Polymyxin resistance in carbapenem-resistant Klebsiella pneumoniae bacteria is associated with high morbidity and mortality in vulnerable populations throughout the world. Ineffective antimicrobial activity by these last resort therapeutics can occur by transfer of mcr-1, a plasmid-mediated resistance gene, causing modification of the lipid A portion of lipopolysaccharide (LPS) and disruption of the interactions between polymyxins and lipid A. Whether this modification alters the innate host immune response or carries a high fitness cost in the bacteria is not well established. To investigate this, we studied infection with K. pneumoniae (KP) ATCC 13883 harboring either the mcr-1 plasmid (pmcr-1) or the vector control (pBCSK) ATCC 13883. Bacterial fitness characteristics of mcr-1 acquisition were evaluated. Differentiated human monocytes (THP-1s) were stimulated with KP bacterial strains or purified LPS from both parent isolates and isolates harboring mcr-1. Cell culture supernatants were analyzed for cytokine production.
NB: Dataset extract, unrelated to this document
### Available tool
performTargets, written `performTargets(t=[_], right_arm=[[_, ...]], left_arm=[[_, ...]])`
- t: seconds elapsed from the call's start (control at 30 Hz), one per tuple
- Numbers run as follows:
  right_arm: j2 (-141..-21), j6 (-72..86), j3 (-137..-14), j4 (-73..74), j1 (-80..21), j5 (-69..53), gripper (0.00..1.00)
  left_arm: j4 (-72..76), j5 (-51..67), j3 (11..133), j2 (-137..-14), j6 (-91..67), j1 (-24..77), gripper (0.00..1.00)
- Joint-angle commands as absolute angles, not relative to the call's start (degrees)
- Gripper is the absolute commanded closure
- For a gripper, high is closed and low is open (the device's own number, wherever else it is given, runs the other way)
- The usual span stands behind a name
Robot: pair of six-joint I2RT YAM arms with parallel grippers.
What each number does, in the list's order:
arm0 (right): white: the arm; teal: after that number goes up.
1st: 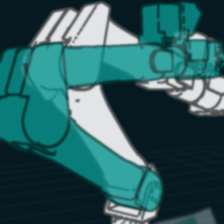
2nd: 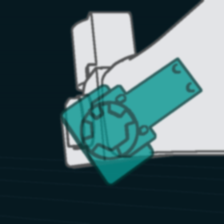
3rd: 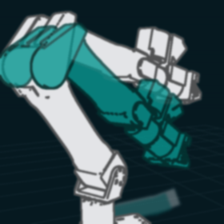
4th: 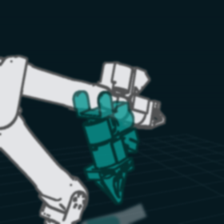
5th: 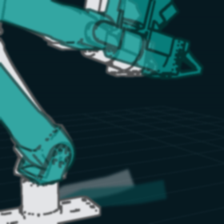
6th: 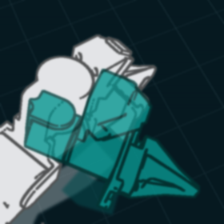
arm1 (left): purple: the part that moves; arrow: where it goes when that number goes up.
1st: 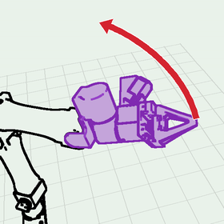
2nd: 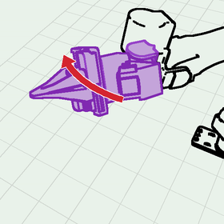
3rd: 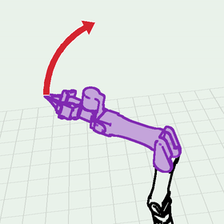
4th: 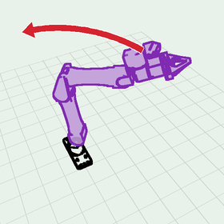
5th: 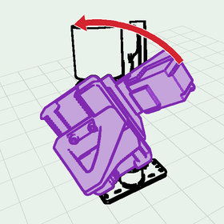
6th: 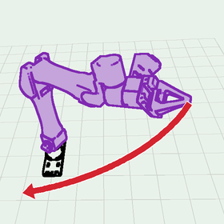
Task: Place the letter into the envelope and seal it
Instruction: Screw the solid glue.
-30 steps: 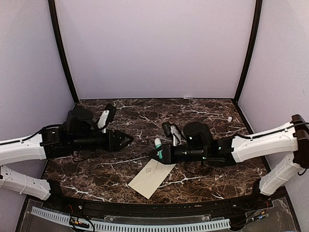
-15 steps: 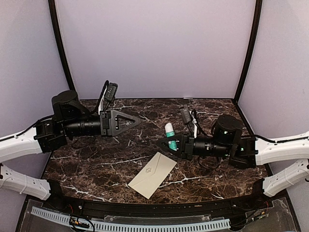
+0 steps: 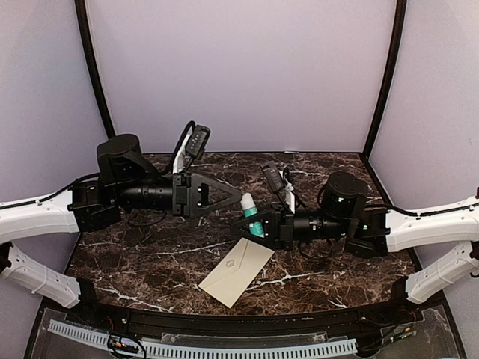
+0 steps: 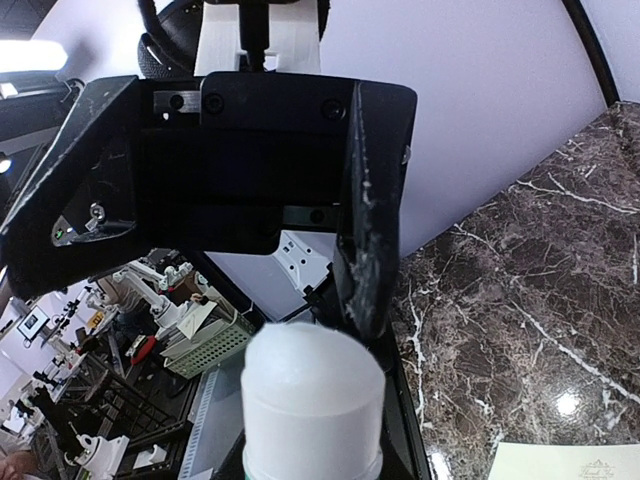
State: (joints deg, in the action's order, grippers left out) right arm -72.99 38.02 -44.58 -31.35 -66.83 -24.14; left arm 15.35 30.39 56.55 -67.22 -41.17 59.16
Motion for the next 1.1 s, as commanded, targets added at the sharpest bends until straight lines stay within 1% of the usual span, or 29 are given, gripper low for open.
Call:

A bacterial pneumonia model in WT C57/BL6J mice was used to monitor immune cell recruitment, cytokine induction, and bacterial clearance in the bronchoalveolar lavage fluid (BALF). Isolates harboring mcr-1 had increased colistin MIC compared to the parent isolates but did not alter bacterial fitness. Few differences in cytokines were observed with purified LPS from mcr-1 expressing bacteria in vitro. However, in a mouse pneumonia model, no bacterial clearance defect was observed between pmcr-1-harboring KP and parent isolates. Consistently, no differences in cytokine production or immune cell recruitment in the BALF were observed, suggesting that other mechanisms outweigh the effect of these lipid A mutations in LPS.